Mentira. En este caso ella no murió sola. La mataron y punto. Día a día. Partido a partido, que diría El Cholo pero estos partidos son otros.

Ella sola no murió.

Había carbón. Y lo hay.

Había mineros. Y los hay.

Había mercado, en parecidas condiciones al del carbón que llega al Musel de Gijón y caminaba ante nuestras narices riéndose a carcajadas.

Pero un día lejano de 1991 propiciaron un referéndum para cerrar en Sabero y cerraron sin cumplir ni una sola de las condiciones que pactaron, ni una sola de las promesas. Y no pasó nada.

Porque un día de 1992 un ministro presuntamente socialista no quiso recibir a los mineros que caminaron a Madrid y nadie se atrevió a escupirle la verdad de su mentira. Y no pasó nada.
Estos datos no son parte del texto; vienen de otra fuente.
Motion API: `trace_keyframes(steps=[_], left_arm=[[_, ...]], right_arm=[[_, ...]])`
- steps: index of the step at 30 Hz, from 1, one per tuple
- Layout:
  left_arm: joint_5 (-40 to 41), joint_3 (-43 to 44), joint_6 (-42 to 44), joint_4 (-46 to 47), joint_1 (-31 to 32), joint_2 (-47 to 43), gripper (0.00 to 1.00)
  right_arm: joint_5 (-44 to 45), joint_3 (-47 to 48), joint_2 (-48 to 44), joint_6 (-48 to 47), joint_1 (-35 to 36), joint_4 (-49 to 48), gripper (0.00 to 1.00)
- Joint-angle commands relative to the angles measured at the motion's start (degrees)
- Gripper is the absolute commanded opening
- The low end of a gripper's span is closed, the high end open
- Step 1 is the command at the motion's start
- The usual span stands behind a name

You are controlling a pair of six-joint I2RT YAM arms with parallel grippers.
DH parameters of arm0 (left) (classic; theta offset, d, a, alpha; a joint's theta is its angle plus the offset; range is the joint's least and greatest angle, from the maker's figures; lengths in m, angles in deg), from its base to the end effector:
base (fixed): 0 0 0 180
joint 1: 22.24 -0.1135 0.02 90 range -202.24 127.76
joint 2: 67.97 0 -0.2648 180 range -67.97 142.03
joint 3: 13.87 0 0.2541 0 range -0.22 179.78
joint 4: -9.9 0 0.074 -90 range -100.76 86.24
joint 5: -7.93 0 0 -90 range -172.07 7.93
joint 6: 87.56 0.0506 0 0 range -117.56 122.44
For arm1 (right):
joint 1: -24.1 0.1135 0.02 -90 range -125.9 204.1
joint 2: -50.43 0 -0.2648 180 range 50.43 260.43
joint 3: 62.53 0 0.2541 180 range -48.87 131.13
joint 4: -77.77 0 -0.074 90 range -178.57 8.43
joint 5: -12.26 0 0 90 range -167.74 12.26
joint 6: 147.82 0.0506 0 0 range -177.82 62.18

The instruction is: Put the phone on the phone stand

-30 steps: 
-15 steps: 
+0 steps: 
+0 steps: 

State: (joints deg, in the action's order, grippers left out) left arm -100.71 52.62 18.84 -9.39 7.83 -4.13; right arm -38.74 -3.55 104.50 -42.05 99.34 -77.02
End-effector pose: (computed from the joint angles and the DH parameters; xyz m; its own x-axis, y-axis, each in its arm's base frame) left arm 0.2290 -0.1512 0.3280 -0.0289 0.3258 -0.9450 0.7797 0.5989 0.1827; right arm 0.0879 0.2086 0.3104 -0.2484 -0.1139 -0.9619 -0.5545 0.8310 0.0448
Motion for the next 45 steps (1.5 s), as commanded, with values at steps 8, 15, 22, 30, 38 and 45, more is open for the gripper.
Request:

Porque fue un escándalo lo de las subvenciones a la minería, en manos de sátrapas con colaboradores dentro del sistema. Y no pasó nada. Bueno sí, que cuando abandonaban el sistema pasaban a cobrar del sátrapa o del erario público las subvenciones que habían diseñado para minas tan exóticas como las de Oviedo.

Porque fue un escándalo cómo los fondos Miner marcharon por las alcantarillas o forraron de oro las paredes de edificios que hoy albergan la nada. Y no pasó nada. Bueno sí, algunos dejaron los edificios forrados en oro y se sientan en despachos con alfombra.

Y mil cosas más. Y no pasó nada.

Pero tópicos no. La mataron y punto. Y no pasó nada.